Weathley s'y adonne à cœur joie, mais son exercice de style manque de personnalité, et il me semble que tout ce qu'il tente a été mieux fait ces dernières années, ailleurs. Ti West avec un déroulement similaire et une fin aussi décevante en regard des attentes avait démontré plus d'adresse de metteur en scène dans House of The Devil (il s'imposait un huis-clos et une caméra presque fixe), Pascal Laugier en France se révèle, à travers ses scénarios à tiroirs un cinéaste autrement plus préoccupés de poser un regard sur le monde et sur ses personnages.



A force de sembler uniquement préoccupé par son spectateur, Weathley donne, lui, l'impression terrible, non pas de détester ses personnages mais que ceux-ci lui sont indifférents.

Mais si son film finit par ne rien raconter, à force de n'avoir pas de point de vue sur ce qu'il montre, c'est aussi sa force. Pur exercice de mise en scène, sa vision demeure un tour de train fantôme suffisamment prenant pour que les sens demeurent en éveil, et que tant qu'on n'est pas arrivé au bout, les méninges s'animent pour essayer de saisir le tableau d'ensemble.

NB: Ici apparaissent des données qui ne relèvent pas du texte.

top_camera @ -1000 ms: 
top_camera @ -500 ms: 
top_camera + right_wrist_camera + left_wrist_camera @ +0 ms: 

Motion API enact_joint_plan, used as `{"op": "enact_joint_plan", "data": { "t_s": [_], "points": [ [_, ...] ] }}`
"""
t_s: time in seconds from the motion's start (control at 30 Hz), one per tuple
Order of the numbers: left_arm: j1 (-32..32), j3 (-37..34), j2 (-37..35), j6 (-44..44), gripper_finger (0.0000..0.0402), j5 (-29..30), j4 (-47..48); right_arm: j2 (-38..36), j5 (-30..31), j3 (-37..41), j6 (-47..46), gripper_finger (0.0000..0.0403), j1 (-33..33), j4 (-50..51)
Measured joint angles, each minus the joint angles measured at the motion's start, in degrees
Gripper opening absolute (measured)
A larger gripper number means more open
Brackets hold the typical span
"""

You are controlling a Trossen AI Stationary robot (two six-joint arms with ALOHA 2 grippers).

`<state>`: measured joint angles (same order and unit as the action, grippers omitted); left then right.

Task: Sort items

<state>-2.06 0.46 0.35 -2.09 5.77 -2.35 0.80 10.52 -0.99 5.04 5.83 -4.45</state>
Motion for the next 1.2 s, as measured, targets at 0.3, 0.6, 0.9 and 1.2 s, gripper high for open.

L'exploitation de Kill List nous ramène au préambule de cette chronique. Si le fantastique anglais est bien vivant, peu de spectateurs semblent au courant. Entrées en salles minuscules (quand exploitation salle il y a …), sorties directement en DVD, les cinéastes anglais ont bien du mal à faire reconnaître leur nom. Neil Marshall, Christopher Smith, Michael J. Bassett tournent pour la télévision. Comme pour les scénaristes de bande-dessinées, la tentation de l'exil hollywoodien est grande, d'autant qu'il s'agit souvent de la seule solution pour espérer pérenniser un carrière. A l'instar du fantastique espagnol, tout ce qu'on souhaite à ces cinéastes, c'est d'obtenir un ou deux grands succès internationaux ouvrant à une reconnaissance méritée d'un fantastique ne devant rien aux studios outre-atlantique.